Nick waited until she was finished. "There's nothing you can tell me I'm not telling myself. And that Janette hasn't told me. And if it's any consolation, let me tell you when she wakes up Maura is going to be a worse handful than a bundle of crucifixes. But you're right. I have nothing to say for myself. I think the best thing to do is just step back and let her do her worst."

Natalie gave an exaggerated shudder. "I'm glad I won't be here for that. You might hide anything made of wood bigger than a toothpick." He looked a bit confused, so she shook his arm and kissed his cheek. "Nick, she's gonna be fine. Make sure she gets enough fluids, and don't let her out of bed for a day or two, okay? I'll check in on Wednesday." As the trio of rescuers proceeded out the door Natalie turned again. "Relax, she's okay, okay? Go lie down or something, you look terrible."

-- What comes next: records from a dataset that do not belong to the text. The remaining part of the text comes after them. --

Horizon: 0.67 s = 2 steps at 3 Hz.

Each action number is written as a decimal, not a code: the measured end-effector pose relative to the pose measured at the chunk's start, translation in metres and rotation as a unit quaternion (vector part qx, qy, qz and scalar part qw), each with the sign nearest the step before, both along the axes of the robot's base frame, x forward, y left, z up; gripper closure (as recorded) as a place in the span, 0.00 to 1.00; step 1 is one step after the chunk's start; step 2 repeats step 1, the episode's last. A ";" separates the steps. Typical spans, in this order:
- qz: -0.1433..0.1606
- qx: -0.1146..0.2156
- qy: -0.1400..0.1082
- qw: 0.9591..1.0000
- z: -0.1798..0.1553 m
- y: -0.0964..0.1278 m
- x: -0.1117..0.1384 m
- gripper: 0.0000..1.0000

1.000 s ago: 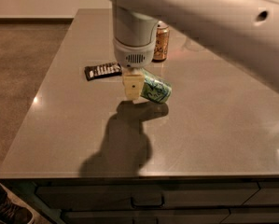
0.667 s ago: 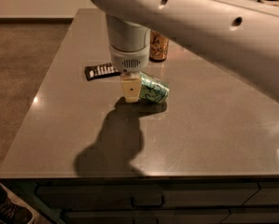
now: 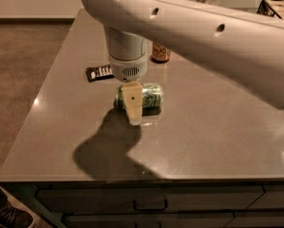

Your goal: Knock green can over

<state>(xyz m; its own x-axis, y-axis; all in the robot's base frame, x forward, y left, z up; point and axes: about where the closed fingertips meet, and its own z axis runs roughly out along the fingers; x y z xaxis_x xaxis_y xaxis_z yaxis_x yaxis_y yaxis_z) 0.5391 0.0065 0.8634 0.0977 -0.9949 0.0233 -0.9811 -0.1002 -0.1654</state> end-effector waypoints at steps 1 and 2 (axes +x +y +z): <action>0.000 0.000 0.000 1.000 0.000 0.000 0.000 0.00; 0.000 0.000 0.000 1.000 0.000 0.000 0.000 0.00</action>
Offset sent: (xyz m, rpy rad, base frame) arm 0.0000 0.0000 0.0000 0.0000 0.0000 0.0000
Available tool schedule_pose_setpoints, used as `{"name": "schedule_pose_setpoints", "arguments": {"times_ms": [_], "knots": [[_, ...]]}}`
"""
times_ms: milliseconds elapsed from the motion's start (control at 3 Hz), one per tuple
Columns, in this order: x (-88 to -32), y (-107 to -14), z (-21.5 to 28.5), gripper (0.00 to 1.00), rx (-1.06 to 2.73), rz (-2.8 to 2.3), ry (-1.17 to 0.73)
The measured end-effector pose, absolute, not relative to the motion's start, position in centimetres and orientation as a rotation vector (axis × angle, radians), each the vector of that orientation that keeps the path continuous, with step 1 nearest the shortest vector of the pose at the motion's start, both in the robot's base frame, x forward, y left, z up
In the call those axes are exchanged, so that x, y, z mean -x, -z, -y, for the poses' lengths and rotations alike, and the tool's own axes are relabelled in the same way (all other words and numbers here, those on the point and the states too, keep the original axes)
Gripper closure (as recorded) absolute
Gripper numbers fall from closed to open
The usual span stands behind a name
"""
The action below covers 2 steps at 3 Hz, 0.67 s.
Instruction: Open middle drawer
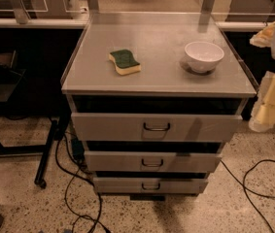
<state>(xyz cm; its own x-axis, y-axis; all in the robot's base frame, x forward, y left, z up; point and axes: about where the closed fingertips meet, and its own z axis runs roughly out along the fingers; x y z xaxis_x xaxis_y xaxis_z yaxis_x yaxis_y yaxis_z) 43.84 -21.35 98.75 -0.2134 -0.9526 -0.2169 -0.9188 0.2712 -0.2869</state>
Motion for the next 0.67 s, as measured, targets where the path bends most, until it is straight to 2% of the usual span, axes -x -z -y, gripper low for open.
{"name": "schedule_pose_setpoints", "arguments": {"times_ms": [667], "knots": [[-42.5,-96.5,21.6,0.00,1.715,-2.211,0.118]]}}
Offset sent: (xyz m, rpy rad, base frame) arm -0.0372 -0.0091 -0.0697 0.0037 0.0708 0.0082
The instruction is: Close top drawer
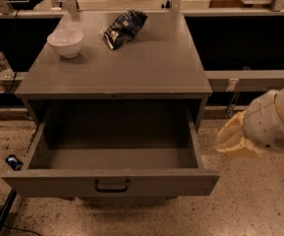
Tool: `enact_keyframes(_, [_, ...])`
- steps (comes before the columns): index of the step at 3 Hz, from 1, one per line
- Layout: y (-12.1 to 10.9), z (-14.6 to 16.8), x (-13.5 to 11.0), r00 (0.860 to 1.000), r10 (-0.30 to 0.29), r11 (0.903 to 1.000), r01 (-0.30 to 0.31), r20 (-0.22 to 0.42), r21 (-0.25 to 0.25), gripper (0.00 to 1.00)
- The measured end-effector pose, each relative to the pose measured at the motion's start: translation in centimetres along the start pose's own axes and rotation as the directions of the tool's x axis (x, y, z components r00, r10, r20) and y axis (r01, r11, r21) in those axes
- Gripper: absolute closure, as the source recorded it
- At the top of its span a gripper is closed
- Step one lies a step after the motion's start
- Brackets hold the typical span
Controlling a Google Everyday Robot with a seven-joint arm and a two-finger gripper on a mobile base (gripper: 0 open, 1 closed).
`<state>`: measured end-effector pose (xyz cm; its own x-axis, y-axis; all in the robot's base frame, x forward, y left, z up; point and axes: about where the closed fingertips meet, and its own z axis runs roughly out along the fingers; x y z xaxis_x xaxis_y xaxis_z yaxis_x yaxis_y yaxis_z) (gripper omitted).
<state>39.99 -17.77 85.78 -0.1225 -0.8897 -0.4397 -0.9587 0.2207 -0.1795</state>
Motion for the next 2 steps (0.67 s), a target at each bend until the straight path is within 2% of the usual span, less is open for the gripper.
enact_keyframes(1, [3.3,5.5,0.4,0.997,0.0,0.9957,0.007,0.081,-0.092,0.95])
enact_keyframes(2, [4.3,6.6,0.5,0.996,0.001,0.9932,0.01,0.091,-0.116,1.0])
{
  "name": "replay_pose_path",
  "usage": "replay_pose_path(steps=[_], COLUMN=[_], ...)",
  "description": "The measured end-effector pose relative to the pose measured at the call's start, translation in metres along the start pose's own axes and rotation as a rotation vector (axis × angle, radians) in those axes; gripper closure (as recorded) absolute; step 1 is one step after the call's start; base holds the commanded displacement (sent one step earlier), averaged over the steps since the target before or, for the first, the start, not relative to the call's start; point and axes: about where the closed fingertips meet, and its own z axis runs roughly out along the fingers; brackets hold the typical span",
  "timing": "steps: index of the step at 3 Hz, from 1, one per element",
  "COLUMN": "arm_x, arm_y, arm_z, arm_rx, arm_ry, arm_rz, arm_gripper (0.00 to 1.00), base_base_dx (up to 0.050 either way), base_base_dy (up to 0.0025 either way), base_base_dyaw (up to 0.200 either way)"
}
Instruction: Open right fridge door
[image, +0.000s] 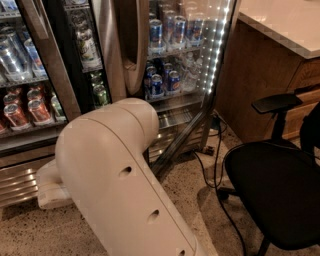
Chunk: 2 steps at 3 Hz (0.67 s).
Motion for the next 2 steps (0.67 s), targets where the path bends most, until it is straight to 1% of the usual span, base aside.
replay_pose_path(steps=[1, 2], arm_x=[0.011, 0.02], arm_y=[0.019, 0.032], arm_z=[-0.03, -0.032], arm_rx=[-0.034, -0.064], arm_ry=[0.044, 0.037], arm_rz=[0.064, 0.101], arm_gripper=[1.0, 1.0], base_base_dx=[0.0, 0.0], base_base_dy=[0.0, 0.0], base_base_dyaw=[0.0, 0.0])
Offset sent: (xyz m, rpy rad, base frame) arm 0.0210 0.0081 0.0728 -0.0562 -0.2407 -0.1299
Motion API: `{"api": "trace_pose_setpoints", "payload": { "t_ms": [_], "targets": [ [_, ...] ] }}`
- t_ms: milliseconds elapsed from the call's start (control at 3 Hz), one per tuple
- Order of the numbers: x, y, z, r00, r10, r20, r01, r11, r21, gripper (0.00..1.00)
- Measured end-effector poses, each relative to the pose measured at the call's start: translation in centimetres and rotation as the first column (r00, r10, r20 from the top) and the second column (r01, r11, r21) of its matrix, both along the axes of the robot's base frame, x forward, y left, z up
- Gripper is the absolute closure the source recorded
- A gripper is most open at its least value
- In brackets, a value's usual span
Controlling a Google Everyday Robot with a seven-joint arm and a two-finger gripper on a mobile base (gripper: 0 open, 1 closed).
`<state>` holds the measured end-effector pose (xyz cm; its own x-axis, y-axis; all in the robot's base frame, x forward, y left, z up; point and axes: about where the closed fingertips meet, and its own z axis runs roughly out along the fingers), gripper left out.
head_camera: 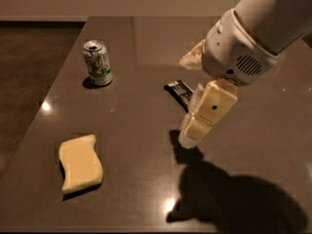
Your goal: Move sponge near rxbar chocolate
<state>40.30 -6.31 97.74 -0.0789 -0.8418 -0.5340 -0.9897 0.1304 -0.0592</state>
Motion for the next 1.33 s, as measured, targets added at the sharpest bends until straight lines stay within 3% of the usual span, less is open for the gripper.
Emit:
{"api": "trace_pose_setpoints", "payload": {
  "t_ms": [667, 1000, 1333],
  "targets": [
    [0.7, 3.6, -4.3, 0.9987, 0.049, 0.012, -0.046, 0.986, -0.162, 0.0],
    [2.6, 6.2, -7.6, 1.0, -0.001, -0.003, 0.001, 0.972, -0.235, 0.0],
    [2.6, 6.2, -7.6, 1.0, -0.001, -0.003, 0.001, 0.972, -0.235, 0.0]
  ]
}}
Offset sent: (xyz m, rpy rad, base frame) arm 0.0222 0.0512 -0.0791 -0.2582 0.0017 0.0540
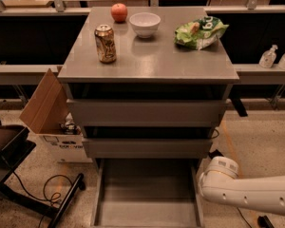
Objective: Open bottom drawer
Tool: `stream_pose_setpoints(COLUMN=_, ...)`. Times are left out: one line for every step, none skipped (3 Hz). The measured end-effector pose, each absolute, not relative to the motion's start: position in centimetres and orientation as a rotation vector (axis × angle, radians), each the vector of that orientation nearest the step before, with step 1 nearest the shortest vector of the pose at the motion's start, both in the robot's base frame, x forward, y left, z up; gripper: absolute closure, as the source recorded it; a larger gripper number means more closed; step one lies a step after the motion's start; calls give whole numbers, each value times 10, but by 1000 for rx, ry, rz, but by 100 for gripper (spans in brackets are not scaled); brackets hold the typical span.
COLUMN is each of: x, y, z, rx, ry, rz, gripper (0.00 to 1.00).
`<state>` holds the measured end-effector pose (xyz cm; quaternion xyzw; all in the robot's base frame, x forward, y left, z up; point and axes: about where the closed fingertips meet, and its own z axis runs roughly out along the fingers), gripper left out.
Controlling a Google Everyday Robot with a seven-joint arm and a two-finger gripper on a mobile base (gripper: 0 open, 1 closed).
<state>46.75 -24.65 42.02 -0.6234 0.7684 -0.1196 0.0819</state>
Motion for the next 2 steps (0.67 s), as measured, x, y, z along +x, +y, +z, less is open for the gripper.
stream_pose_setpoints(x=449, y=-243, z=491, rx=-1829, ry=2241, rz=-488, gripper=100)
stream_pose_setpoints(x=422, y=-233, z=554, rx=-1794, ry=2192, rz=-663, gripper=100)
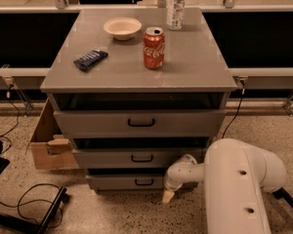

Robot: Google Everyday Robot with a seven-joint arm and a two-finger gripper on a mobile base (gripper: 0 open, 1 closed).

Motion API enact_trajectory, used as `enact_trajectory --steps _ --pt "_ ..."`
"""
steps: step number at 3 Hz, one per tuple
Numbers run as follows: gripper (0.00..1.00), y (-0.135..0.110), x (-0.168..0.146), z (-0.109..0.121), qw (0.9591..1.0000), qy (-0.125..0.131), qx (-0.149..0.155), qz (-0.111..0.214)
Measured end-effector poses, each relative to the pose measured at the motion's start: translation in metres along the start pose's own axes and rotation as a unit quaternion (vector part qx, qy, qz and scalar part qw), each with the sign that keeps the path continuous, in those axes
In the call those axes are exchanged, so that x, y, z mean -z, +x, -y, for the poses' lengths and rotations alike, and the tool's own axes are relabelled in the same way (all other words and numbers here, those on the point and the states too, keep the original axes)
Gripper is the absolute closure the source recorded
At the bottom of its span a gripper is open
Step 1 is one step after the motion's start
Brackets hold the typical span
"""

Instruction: Open bottom drawer

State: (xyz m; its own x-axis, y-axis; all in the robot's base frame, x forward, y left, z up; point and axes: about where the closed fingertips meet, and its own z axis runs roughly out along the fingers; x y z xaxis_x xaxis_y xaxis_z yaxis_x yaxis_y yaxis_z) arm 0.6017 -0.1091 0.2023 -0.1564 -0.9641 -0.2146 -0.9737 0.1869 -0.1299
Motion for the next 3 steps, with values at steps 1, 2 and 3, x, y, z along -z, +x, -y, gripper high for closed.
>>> enact_trajectory --steps 1,2,3 --pt "0.41 -0.002 -0.015 -0.014 0.9997 -0.02 -0.009 0.008" --pt "0.64 -0.002 -0.022 -0.024 0.9993 -0.031 -0.018 0.013" --pt "0.87 -0.003 -0.018 -0.024 0.9993 -0.031 -0.018 0.013"
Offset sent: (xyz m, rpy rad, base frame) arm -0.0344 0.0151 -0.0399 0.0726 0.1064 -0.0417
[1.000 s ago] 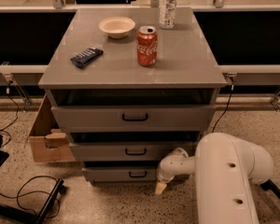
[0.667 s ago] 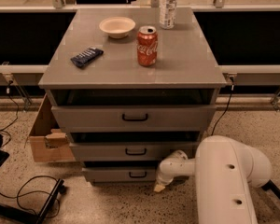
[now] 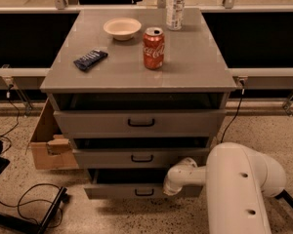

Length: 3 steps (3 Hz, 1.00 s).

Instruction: Open bottom drawer

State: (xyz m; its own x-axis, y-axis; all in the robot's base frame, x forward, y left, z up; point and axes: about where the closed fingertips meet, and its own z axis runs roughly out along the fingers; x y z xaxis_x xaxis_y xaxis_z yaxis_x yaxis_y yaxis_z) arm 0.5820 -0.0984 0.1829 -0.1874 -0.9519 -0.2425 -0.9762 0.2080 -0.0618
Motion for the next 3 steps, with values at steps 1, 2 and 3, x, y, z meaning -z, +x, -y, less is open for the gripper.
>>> enact_trajectory --steps 1,2,3 --pt "0.87 -0.0019 0.0077 0.0005 1.0 0.0 0.0 0.0" --pt "0.63 -0.0028 0.0112 0.0007 1.0 0.0 0.0 0.0" --pt "0.4 -0.0028 0.0114 0.0008 1.0 0.0 0.0 0.0"
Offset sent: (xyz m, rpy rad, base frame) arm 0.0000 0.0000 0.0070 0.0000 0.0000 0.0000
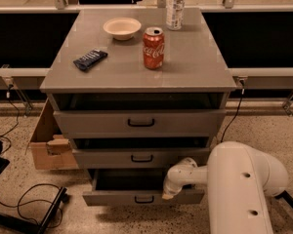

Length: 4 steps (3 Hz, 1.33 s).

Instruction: Open bottom drawer

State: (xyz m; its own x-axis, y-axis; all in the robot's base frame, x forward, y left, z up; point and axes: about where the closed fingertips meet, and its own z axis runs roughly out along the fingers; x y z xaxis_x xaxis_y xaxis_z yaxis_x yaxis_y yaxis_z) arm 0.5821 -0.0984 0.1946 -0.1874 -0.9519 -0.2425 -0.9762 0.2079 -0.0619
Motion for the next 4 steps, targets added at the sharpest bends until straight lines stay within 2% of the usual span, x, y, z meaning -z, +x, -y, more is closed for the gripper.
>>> enact_trajectory --steps 1,2,3,4 --pt "0.17 0.0 -0.001 -0.002 1.0 -0.002 0.0 0.0" --pt "0.0 0.0 -0.003 -0.003 1.0 -0.003 0.0 0.0" --pt "0.0 0.0 -0.003 -0.004 1.0 -0.003 0.0 0.0" --pt "0.19 0.004 -0.016 -0.024 0.9997 -0.017 -0.009 -0.016"
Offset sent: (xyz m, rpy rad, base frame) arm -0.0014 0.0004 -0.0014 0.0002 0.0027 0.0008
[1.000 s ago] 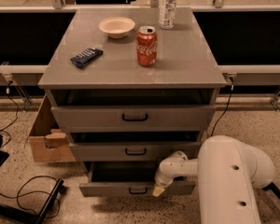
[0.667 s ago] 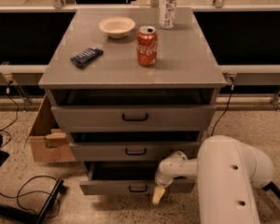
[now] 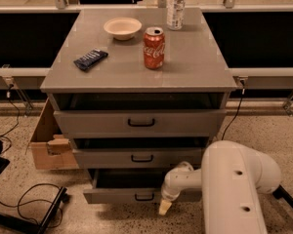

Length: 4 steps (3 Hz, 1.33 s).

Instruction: Open bottom drawer

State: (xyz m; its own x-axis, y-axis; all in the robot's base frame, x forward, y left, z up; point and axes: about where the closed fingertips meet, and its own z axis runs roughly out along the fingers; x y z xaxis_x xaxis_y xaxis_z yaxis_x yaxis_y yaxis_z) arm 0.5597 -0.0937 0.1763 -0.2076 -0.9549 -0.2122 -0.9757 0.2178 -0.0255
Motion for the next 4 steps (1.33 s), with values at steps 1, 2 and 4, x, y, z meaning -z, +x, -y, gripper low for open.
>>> enact_trajectory --steps 1,2,4 --pt "0.41 0.016 -0.021 -0.043 0.9992 -0.024 -0.004 -0.032" --pt "0.64 0.014 -0.015 -0.043 0.9992 -0.024 -0.004 -0.032" --pt "1.0 0.021 -0.009 -0.052 0.999 -0.02 -0.012 -0.039"
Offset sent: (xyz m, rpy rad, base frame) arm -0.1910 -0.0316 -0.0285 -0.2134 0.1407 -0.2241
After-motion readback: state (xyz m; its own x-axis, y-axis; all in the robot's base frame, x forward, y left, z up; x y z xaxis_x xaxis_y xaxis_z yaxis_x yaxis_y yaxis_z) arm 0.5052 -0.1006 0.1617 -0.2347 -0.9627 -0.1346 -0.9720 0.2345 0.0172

No doubt, he thought bitterly as he locked the door and checked the shutters. He hadn't felt this wretched since the last (the final) time he took one of Natalie's garlic supplements. He hit the lights and went to the kitchen to get a drink. Starving, and feeling like an utter glutton, he drained four bottles and dragged upstairs to change for bed. Maura was where he'd left her, lying on her back, head turned toward his side of the bed, deeply asleep. He thought maybe her color was a little better. Wanting to be close to her when she woke, but not wanting to chill her into worse sickness, he pulled some extra silk quilts from the ornate oaken chest at the foot of the bed and spread them over her. Then he settled against her, safely insulated, and pulled another quilt over himself. He laid his head next to hers on the pillow and draped a protective arm around her. Too late to be protective, he knew. "Forgive me, Sweet," he whispered. It was some time before he went to sleep.

She felt him there, unable to open her eyes still she knew it had to be him. She didn't know about time or day or night, but felt a warm face resting against her own, a comfortable weight lying across her. It had to be him. Why was she so warm? She'd thought cold was all she'd ever be since... since, whatever it was that had happened. But she was cocooned snug and warm, and he was there, close, with her? She didn't understand. Still unable to open her eyes, still feeling too emptied and weak to move, she somehow managed to turn her head just a fraction, just a hair, to press him closer against her cheek. Deep in his customary slumber he didn't stir. Something was different, something inside of her, as if whatever happened had changed her in some elemental way. She felt safe, secure, but it wasn't him that made her feel that way. It was his presence, though, that reminded her. It was too confusing to stay with for long, and she faded off again.